Just to clarify, the [Not Scored] items such as reviewing reports, is the intention to score them eventually? E.g. if I click through that item and review the report, does Secure Score see that and add points to the score?
Also will Secure Score facilitate the regular reviews? E.g. by emailing/notifying me when a review item is due for another review? Or will I need to self-maintain that via a calendar item or similar mechanism?
Aug 16 2016 10:20 AM
Thanks for the suggestion! Adding it to the list.
Aug 16 2016 10:27 AM
Aug 16 2016 06:33 PM
Aug 22 2016 11:58 AM
Thanks for the feedback. That is definitely our intention. API access is on the docket for the near future.
Aug 23 2016 02:06 AM
I have been impressed with Secure Score, I think it has a lot of potential, already it seems very useful. Incidentally, I have put some feedback in a post on my blog -
Aug 25 2016 05:40 AM
Aug 25 2016 10:40 AM
Sorry for the trouble. The most likely cause is that the acocunt you are using has not been assigned the global administrator role. The Secure Score requires that privilege level at the moment.
Aug 25 2016 10:43 AM
Thanks for the reply, however I'm using my account and I am a global administrator.
Sep 01 2016 02:02 PM
Was looking at my admins, and notice I have a Dirsync Admin, how do I setup the Dirysync admin with MFA?

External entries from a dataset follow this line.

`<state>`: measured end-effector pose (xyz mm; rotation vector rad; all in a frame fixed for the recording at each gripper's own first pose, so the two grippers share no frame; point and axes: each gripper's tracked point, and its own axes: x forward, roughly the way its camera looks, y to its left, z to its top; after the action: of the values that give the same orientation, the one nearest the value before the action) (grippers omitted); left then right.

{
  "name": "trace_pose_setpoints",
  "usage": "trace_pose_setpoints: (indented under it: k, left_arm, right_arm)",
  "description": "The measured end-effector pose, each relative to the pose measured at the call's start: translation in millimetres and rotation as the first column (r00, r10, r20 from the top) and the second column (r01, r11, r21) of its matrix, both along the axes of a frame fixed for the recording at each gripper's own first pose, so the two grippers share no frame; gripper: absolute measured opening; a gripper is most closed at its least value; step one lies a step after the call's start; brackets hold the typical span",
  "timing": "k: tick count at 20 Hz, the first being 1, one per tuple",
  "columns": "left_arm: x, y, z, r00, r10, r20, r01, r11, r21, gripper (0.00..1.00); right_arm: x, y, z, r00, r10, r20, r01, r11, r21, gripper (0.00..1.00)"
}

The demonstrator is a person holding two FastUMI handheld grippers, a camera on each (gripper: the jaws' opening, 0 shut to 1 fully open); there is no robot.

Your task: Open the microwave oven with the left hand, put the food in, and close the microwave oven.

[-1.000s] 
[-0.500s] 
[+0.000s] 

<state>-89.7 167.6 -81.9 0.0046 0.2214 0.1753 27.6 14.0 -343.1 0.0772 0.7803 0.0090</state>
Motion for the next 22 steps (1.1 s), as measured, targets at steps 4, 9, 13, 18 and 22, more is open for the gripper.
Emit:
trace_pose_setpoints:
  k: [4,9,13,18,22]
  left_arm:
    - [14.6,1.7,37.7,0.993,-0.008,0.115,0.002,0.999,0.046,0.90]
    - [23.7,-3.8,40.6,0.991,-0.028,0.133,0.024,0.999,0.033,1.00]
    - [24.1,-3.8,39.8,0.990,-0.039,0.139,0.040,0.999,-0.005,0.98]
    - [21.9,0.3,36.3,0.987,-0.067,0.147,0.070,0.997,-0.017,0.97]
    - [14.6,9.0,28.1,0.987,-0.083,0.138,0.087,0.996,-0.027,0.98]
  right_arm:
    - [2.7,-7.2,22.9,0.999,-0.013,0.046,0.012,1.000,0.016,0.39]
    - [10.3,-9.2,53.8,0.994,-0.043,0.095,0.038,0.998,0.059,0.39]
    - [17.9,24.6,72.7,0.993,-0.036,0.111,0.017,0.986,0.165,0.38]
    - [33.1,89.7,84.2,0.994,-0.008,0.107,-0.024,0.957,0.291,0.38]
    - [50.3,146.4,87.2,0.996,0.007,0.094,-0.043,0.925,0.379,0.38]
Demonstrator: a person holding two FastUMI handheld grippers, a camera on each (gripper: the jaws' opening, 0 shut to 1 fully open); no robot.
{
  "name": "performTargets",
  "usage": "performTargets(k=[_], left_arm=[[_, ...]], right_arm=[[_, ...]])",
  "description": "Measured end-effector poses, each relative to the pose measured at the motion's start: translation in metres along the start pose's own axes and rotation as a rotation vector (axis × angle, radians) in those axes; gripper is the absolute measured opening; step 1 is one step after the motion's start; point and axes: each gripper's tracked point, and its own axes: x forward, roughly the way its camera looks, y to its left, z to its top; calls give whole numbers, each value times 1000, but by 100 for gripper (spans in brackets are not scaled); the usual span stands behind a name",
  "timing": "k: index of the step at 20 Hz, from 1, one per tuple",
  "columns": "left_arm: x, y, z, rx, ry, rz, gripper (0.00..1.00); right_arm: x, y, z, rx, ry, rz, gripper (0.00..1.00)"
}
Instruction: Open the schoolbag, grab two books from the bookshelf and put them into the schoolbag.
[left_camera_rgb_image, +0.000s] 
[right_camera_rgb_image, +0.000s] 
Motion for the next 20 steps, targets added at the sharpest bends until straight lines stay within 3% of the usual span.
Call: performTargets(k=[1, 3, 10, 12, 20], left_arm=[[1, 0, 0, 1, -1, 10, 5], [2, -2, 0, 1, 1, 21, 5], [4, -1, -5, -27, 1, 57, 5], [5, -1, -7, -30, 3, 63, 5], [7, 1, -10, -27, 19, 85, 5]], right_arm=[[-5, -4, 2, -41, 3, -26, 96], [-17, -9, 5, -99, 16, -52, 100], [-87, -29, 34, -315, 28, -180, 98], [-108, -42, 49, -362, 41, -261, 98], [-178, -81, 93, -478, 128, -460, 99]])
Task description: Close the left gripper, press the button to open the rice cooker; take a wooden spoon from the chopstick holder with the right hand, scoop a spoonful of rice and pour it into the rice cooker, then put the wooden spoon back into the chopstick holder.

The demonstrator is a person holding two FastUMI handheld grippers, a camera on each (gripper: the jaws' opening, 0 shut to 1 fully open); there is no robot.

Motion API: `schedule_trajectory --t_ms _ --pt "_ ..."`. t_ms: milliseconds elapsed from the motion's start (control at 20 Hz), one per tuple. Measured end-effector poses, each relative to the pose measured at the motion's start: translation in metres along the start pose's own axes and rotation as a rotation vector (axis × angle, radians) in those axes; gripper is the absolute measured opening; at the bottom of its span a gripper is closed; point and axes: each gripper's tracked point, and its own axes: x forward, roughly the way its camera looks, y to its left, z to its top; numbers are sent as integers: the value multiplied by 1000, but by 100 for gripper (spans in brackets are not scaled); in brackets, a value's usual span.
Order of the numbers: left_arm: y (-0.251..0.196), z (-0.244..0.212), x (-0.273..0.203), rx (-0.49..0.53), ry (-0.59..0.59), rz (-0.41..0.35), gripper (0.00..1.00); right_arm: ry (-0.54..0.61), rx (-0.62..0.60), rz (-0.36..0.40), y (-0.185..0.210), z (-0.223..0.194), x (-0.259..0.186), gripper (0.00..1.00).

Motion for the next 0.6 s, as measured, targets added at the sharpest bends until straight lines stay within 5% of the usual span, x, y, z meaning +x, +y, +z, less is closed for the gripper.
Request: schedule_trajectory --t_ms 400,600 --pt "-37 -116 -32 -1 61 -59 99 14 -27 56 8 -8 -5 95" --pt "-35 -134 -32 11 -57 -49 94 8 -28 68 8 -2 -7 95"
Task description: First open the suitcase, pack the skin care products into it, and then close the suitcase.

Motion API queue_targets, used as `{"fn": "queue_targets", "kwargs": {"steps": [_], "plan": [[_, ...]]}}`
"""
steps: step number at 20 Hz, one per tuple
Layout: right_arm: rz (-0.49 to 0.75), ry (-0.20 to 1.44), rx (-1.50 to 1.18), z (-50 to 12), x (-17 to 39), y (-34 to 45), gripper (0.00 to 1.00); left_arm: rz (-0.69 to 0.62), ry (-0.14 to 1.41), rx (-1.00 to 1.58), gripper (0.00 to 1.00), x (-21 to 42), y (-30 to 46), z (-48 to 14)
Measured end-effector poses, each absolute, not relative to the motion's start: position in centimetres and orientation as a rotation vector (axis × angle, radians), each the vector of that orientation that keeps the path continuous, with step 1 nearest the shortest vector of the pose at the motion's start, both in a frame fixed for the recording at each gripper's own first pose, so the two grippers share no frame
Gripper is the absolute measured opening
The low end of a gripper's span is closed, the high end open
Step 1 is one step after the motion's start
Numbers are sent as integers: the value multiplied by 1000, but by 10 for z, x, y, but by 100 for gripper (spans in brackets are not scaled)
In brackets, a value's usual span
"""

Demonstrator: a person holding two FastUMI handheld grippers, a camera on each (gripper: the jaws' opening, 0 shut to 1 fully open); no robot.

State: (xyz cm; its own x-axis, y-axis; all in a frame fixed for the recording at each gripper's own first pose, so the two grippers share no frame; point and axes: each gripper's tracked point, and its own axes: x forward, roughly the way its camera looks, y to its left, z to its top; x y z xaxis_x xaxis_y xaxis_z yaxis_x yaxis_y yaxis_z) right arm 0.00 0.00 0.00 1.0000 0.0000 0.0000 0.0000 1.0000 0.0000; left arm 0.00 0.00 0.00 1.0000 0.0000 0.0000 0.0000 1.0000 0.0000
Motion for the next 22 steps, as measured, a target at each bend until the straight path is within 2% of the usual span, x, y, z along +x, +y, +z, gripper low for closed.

I also have an admin my vendor setup as the initial admin, and said we did not need to use this but it had to be there MFA, is this true?
Sep 01 2016 11:10 PM
Newer versions of AADConnect support MFA, using a GA account with MFA enabled should not be a problem.
Sep 02 2016 12:21 PM
Vasil's got it right. I should also note that the Secure Score gives MFA credit to organizations that have MFA enabled in dirsync'ed on-prem directories, so long as the federated directory configuration includes the 'SupportsMFA' flag in AAD.
Sep 15 2016 04:35 AM
I assume that this will also eventually be at least linked from the Security & Compliance portal so everything is in one place?
Sep 15 2016 11:19 AM
Thanks for the feedback. It is our intention to integrate the experience into the Security and Compliance Center once we can prove that the concept is an effective way to drive improvements to customer risk postures. Please let your peers know about the Score, and let us know if you have any feedback about the experience.
Sep 16 2016 12:39 AM
Could I suggest integration with OMS, Security and Audit. Maybe also for alerting?